Task details =>
No output is needed beyond the number of lines in the listing that contain the word "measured".

- Opening Delimiter -

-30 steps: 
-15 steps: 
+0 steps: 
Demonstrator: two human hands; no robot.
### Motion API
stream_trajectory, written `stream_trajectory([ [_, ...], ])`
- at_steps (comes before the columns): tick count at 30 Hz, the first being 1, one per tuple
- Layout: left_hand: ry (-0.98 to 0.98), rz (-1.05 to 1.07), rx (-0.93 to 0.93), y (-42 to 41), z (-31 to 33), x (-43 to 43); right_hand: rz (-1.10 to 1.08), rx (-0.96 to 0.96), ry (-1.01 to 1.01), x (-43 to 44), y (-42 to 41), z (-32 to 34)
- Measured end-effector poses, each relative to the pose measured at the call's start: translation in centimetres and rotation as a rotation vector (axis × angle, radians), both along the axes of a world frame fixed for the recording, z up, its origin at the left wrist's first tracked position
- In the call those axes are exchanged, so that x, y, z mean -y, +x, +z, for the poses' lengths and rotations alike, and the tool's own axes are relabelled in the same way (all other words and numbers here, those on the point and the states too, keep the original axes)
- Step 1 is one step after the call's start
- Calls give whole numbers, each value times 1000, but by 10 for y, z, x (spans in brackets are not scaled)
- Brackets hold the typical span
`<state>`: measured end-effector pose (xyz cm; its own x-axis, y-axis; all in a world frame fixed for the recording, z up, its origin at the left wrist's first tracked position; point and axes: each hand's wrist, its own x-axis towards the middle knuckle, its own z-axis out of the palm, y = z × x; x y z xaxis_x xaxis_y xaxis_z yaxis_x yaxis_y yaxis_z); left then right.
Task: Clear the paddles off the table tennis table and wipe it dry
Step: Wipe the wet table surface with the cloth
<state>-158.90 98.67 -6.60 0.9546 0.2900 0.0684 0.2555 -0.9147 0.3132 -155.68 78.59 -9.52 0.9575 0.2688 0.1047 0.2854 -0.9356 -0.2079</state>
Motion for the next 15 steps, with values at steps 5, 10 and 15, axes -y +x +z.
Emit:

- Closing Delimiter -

Response =>
2